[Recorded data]
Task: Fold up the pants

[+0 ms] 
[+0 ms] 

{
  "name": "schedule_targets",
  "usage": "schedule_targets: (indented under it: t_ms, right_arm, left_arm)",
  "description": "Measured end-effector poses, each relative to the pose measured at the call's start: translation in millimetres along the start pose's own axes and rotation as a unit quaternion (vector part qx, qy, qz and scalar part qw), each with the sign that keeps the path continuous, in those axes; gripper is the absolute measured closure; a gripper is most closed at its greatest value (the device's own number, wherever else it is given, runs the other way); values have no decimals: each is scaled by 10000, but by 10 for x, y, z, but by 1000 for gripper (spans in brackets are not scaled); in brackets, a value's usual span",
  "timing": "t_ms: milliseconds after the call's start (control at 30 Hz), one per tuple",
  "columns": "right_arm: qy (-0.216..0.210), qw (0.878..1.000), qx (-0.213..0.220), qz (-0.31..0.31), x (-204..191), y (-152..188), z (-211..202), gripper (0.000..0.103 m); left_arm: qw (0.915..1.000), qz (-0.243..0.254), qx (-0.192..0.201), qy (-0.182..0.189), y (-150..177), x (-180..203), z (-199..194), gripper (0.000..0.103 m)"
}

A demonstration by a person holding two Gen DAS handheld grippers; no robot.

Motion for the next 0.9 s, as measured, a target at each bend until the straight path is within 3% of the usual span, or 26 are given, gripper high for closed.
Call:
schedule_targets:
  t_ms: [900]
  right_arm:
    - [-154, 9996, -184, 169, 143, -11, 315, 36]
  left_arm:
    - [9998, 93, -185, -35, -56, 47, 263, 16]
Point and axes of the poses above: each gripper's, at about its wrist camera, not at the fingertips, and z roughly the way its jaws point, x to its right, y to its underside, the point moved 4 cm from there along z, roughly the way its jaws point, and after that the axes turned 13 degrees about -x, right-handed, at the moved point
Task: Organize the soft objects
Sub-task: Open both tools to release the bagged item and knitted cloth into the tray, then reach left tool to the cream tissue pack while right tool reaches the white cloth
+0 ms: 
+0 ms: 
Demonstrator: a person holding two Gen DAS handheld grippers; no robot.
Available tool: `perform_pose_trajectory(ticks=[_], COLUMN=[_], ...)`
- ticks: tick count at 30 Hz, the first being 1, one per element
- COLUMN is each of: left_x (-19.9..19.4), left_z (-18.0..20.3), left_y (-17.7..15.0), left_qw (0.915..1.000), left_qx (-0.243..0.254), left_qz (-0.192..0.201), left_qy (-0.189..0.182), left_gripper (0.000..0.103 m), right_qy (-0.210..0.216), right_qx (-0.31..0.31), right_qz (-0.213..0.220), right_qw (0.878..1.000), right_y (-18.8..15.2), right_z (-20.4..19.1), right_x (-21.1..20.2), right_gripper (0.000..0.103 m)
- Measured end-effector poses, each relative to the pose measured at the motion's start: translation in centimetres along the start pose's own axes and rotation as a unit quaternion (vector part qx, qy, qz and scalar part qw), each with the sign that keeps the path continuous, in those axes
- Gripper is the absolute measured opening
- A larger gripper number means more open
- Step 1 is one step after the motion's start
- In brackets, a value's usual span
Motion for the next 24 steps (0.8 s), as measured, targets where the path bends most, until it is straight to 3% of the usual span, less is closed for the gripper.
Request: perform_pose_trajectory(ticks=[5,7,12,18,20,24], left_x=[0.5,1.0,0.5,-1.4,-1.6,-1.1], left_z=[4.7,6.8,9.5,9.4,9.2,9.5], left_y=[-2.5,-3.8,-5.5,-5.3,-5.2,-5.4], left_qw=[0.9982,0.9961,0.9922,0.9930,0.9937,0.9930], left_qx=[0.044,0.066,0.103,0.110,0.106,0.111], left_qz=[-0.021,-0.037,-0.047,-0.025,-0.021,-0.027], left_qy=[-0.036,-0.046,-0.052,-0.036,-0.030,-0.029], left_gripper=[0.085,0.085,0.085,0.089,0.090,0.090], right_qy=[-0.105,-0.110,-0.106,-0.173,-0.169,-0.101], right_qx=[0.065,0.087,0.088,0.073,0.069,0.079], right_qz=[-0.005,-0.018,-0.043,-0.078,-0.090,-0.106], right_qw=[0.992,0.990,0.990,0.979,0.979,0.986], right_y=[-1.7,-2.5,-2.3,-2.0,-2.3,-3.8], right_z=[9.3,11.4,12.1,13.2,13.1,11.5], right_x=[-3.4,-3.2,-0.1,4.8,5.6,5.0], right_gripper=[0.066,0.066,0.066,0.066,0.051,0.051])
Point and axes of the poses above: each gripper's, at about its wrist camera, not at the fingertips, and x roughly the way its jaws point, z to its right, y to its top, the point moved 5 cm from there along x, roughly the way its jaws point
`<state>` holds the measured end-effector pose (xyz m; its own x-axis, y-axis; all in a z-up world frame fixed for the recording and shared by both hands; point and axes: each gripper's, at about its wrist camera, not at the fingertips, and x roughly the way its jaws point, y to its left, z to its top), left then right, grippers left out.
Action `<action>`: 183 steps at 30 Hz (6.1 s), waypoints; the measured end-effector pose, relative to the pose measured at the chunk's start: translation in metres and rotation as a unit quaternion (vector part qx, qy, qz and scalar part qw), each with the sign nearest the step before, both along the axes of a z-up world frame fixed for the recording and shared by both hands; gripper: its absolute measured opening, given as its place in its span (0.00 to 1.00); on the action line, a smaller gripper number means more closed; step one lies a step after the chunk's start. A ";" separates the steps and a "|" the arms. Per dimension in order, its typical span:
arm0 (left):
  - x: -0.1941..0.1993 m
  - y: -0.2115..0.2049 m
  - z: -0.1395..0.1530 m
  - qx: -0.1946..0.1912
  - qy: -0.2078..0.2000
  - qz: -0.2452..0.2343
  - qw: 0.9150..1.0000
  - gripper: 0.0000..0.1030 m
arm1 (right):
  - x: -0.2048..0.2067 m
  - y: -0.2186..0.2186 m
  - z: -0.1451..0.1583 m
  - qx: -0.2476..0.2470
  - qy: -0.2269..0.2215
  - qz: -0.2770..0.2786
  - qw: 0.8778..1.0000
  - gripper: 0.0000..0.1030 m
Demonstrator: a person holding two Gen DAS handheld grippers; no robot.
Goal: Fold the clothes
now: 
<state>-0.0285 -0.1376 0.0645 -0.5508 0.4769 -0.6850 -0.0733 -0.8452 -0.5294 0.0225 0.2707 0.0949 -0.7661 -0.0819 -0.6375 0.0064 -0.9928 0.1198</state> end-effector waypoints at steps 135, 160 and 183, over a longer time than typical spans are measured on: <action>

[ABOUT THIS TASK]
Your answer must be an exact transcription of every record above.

[THE COMPLETED TASK]
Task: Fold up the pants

[+0 ms] 
[+0 ms] 

{
  "name": "schedule_targets",
  "usage": "schedule_targets: (indented under it: t_ms, right_arm, left_arm)",
  "description": "Measured end-effector poses, each relative to the pose measured at the call's start: translation in millimetres along the start pose's own axes and rotation as a unit quaternion (vector part qx, qy, qz and scalar part qw), each with the sign that keeps the path continuous, in those axes; gripper is the absolute measured closure; a gripper is most closed at its greatest value (the device's own number, wherever else it is given, runs the other way); values have no decimals: each is scaled by 10000, but by 10 for x, y, z, but by 1000 for gripper (spans in brackets are not scaled); in brackets, a value's usual span",
  "timing": "t_ms: milliseconds after the call's start (control at 30 Hz), one per tuple",
  "columns": "right_arm: qy (-0.216..0.210), qw (0.878..1.000), qx (-0.213..0.220), qz (-0.31..0.31), x (-204..191), y (-152..188), z (-211..202), gripper (0.000..0.103 m); left_arm: qw (0.915..1.000), qz (-0.243..0.254), qx (-0.192..0.201), qy (-0.182..0.189), y (-150..177), x (-180..203), z (-199..194), gripper (0.000..0.103 m)"
}

A demonstration by a person holding two Gen DAS handheld grippers; no robot.

Motion for the next 0.9 s, as measured, a target at each bend until the straight path is within 3% of the usual span, or 26 are given, gripper high for closed.
Call:
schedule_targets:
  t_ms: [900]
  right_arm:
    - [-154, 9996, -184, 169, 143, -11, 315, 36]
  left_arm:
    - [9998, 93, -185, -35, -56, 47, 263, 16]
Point and axes of the poses above: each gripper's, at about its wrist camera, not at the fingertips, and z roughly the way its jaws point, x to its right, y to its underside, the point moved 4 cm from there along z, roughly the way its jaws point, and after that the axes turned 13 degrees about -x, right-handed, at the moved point
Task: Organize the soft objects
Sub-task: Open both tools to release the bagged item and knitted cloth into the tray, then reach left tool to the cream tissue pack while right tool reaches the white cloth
+0 ms: 
+0 ms: 
Demonstrator: a person holding two Gen DAS handheld grippers; no robot.
Available tool: `perform_pose_trajectory(ticks=[_], COLUMN=[_], ...)`
- ticks: tick count at 30 Hz, the first being 1, one per element
- COLUMN is each of: left_x (-19.9..19.4), left_z (-18.0..20.3), left_y (-17.7..15.0), left_qw (0.915..1.000), left_qx (-0.243..0.254), left_qz (-0.192..0.201), left_qy (-0.189..0.182), left_gripper (0.000..0.103 m), right_qy (-0.210..0.216), right_qx (-0.31..0.31), right_qz (-0.213..0.220), right_qw (0.878..1.000), right_y (-18.8..15.2), right_z (-20.4..19.1), right_x (-21.1..20.2), right_gripper (0.000..0.103 m)
- Measured end-effector poses, each relative to the pose measured at the motion's start: translation in centimetres along the start pose's own axes and rotation as a unit quaternion (vector part qx, qy, qz and scalar part qw), each with the sign that keeps the path continuous, in those axes
- Gripper is the absolute measured opening
- A larger gripper number means more open
- Step 1 is one step after the motion's start
- In brackets, a value's usual span
Motion for the next 24 steps (0.8 s), as measured, targets where the path bends most, until it is straight to 3% of the usual span, less is closed for the gripper.
Request: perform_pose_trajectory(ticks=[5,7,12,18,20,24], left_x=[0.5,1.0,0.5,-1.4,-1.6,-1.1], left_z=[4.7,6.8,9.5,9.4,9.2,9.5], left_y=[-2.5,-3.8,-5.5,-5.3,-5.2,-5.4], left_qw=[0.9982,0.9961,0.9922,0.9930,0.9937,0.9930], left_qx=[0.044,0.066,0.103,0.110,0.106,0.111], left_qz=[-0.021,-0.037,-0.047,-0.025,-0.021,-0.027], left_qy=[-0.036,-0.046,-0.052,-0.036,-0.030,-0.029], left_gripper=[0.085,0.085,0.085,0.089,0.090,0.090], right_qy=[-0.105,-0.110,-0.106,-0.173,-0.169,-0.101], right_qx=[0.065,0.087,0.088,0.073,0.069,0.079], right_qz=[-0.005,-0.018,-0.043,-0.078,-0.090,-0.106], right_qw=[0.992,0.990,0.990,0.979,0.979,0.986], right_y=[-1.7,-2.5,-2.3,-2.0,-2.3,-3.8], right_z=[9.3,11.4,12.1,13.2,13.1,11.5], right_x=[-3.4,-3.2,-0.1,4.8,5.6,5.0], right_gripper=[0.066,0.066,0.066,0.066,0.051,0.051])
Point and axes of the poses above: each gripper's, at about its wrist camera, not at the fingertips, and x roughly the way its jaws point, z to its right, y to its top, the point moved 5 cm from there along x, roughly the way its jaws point
`<state>` holds the measured end-effector pose (xyz m; its own x-axis, y-axis; all in a z-up world frame fixed for the recording and shared by both hands; point and axes: each gripper's, at about its wrist camera, not at the fingertips, and x roughly the way its jaws point, y to its left, z to its top), left then right, grippers left out.
Action `<action>`: 183 steps at 30 Hz (6.1 s), waypoints; the measured end-effector pose, relative to the pose measured at the chunk's start: translation in metres and rotation as a unit quaternion (vector part qx, qy, qz and scalar part qw), each with the sign nearest the step before, both along the axes of a z-up world frame fixed for the recording and shared by both hands; gripper: its absolute measured opening, given as its place in its span (0.00 to 1.00); on the action line, a smaller gripper number means more closed; step one lies a step after the chunk's start. A ";" separates the steps and a "|" the arms. Per dimension in order, its typical span:
arm0 (left):
  - x: -0.1941..0.1993 m
  - y: -0.2115..0.2049 m
  - z: -0.1395..0.1530 m
  - qx: -0.1946..0.1912
  - qy: -0.2078..0.2000
  - qz: -0.2452..0.2343
  - qw: 0.9150..1.0000
  - gripper: 0.0000..0.1030 m
arm1 (right):
  - x: -0.2048..0.2067 m
  - y: -0.2186..0.2186 m
  - z: -0.1451..0.1583 m
  - qx: -0.2476..0.2470
  - qy: -0.2269..0.2215
  - qz: -0.2770..0.2786
  - qw: 0.8778..1.0000
  - gripper: 0.0000..0.1030 m
Demonstrator: a person holding two Gen DAS handheld grippers; no robot.
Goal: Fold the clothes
now: 
<state>-0.0285 -0.1376 0.0645 -0.5508 0.4769 -0.6850 -0.0733 -0.8452 -0.5294 0.0225 0.2707 0.0949 -0.7661 -0.0819 -0.6375 0.0064 -0.9928 0.1198</state> end-effector waypoints at steps 135, 160 and 183, over a longer time than typical spans are measured on: <action>

The response to this exercise is now complete.